Do Firearms Cause Murder...

Please read more carefully: I never argued it didn't happen, I simply asked for facts.

Thanks for the DOJ stats; I was particularly pleased to see that the writers were extremely careful about a) misinterpreting the data; b) the limits of their data; c) some of the gender/ethnic skewing in the data. ("Care should be used in interpreting these data because many aspects
of crimes--including victim and offender characteristics, crime
circumstances, and offender intent--contribute to the victims'
injury outcomes.") Very nice, especially since the quotes from news broadcasts, being purely anecdotal, are virtually useless to establish national statistics and trends.

Is it true that the NRA is claiming 2 million uses a year? I'm asking because a) I haven't looked them up, and b) the stats suggest something on the order of one-twentieth of that, since the 87-92 average was around 80-90 thousand/year, and apparently crime rates, particularly for violent crime, have been in steady decline over the last ten years or so.

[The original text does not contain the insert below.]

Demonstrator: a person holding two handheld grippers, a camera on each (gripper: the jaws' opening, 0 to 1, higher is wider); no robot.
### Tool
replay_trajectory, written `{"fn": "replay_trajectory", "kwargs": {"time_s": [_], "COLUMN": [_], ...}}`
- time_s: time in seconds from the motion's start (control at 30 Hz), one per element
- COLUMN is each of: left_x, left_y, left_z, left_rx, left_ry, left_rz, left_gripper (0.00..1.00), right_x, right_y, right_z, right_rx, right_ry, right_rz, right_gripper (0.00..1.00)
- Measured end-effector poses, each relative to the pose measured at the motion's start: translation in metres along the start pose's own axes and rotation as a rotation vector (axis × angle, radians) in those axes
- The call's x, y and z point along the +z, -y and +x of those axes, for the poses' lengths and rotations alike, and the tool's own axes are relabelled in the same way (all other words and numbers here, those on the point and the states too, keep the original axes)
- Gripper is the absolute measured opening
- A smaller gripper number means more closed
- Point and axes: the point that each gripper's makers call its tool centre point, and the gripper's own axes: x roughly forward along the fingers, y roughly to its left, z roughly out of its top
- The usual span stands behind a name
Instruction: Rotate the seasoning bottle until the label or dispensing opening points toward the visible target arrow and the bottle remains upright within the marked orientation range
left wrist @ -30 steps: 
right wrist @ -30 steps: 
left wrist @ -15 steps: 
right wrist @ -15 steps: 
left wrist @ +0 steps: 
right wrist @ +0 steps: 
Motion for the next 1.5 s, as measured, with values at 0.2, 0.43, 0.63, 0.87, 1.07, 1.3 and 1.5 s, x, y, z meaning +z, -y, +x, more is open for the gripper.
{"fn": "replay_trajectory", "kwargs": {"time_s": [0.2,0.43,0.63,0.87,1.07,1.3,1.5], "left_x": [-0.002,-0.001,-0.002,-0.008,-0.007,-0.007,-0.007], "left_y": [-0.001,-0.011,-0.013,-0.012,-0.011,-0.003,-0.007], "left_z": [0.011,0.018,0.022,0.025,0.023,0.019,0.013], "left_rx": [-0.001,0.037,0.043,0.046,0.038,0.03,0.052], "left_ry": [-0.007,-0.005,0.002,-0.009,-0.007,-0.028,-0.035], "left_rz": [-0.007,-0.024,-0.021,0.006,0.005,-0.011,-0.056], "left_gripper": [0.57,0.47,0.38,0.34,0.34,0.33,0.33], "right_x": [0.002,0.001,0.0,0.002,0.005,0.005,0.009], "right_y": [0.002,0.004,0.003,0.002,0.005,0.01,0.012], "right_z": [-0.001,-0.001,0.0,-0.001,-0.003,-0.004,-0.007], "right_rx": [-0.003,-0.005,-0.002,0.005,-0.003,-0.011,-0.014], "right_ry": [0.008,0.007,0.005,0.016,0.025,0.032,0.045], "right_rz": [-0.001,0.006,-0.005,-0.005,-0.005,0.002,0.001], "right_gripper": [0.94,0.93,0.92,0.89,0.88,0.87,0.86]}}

Thanks for the discussion; it's interesting.
 
Hoplophobes are rarely moved by facts. Those of you who subscribe to MartialTalk Magazine may enjoy my lengthy piece on this very issue in the January edition. Then again, you may not. ;)
 
"Hoplophobes." Fiddlesticks.

Axly, Phil, I assume you didn't mean me. I've been around guns since aabout 1959 or so, and I'm quite receptive to facts. I simply ask that they more or less BE facts, and I tend to try and avoid being swayed by anecdotal evidence reported third-hand from TV news.

I do find it interesting when folks eagerly accept selected factoids from the very news outlets they often claim are saturated with liberal bias, and I remain interested in what would appear to be some considerable differences betweeen the government statistics and the NRA's claims.

As always, thanks for the conversation.
 
Seems the "government statistics" are not published often enough, if the last report was 10 years old.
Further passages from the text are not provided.